In July 1862, Lincoln informed his cabinet that he would issue an emancipation proclamation but that it would exempt the so-called border states, which had slaveholders but remained loyal to the Union. His cabinet persuaded him not to make the announcement until after a Union victory. Lincoln's opportunity came following the Union win at the Battle of Antietam in September 1862. On September 22, the president announced that slaves in areas still in rebellion within 100 days would be free.

On January 1, 1863, Lincoln issued the final Emancipation Proclamation, which declared "that all persons held as slaves" within the rebel states "are, and henceforward shall be free." The proclamation also called for the recruitment and establishment of black military units among the Union forces. An estimated 180,000 African Americans went on to serve in the army, while another 18,000 served in the navy.

After the Emancipation Proclamation, backing the Confederacy was seen as favoring slavery. It became impossible for anti-slavery nations such as Great Britain and France, who had been friendly to the Confederacy, to get involved on behalf of the South. The proclamation also unified and strengthened Lincoln's party, the Republicans, helping them stay in power for the next two decades.

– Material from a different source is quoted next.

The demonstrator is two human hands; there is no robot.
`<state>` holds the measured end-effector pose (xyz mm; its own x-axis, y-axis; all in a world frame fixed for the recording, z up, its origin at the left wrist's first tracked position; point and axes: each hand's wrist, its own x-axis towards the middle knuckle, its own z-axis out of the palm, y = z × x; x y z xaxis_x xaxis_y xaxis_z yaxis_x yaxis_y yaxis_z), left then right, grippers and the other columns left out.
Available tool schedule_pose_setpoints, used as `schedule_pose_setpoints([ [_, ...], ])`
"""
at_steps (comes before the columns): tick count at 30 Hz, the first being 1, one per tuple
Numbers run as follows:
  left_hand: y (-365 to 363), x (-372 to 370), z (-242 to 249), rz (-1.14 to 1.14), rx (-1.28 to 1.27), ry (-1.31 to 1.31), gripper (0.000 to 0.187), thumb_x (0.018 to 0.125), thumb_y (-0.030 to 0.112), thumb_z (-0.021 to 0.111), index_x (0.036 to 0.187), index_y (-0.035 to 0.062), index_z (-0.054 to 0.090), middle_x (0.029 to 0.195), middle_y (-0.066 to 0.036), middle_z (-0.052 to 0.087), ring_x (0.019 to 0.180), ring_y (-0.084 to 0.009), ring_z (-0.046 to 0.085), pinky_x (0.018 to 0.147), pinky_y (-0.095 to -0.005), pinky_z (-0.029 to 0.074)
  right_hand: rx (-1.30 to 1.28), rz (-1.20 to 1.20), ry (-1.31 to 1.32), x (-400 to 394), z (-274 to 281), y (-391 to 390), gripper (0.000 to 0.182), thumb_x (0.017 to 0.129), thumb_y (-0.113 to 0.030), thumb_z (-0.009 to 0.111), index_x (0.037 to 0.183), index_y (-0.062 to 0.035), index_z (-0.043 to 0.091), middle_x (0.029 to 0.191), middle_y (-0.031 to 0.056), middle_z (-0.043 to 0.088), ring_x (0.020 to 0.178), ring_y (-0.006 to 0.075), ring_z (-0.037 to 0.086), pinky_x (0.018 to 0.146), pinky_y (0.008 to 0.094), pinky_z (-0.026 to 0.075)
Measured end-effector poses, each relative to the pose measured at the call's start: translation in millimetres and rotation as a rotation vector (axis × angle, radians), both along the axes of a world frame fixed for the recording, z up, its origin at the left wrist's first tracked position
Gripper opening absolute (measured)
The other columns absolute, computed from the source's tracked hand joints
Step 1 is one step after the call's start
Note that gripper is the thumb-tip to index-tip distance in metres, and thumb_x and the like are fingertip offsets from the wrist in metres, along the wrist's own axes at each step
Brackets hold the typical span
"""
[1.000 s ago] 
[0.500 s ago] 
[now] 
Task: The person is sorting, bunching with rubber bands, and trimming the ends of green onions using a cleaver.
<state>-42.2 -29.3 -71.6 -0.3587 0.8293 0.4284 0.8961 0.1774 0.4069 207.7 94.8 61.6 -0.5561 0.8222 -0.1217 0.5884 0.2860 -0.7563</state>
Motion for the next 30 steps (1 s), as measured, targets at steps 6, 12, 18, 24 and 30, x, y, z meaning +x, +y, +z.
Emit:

The proclamation was a presidential order and not a law passed by Congress, so Lincoln then pushed for an antislavery amendment to the U.S. Constitution to ensure its permanence. With the passage of the 13th Amendment in 1865, slavery was eliminated throughout America (although blacks would face another century of struggle before they truly began to gain equal rights).

Lincoln's handwritten draft of the final Emancipation Proclamation was destroyed in the Chicago Fire of 1871. Today, the original official version of the document is housed in the National Archives in Washington, D.C.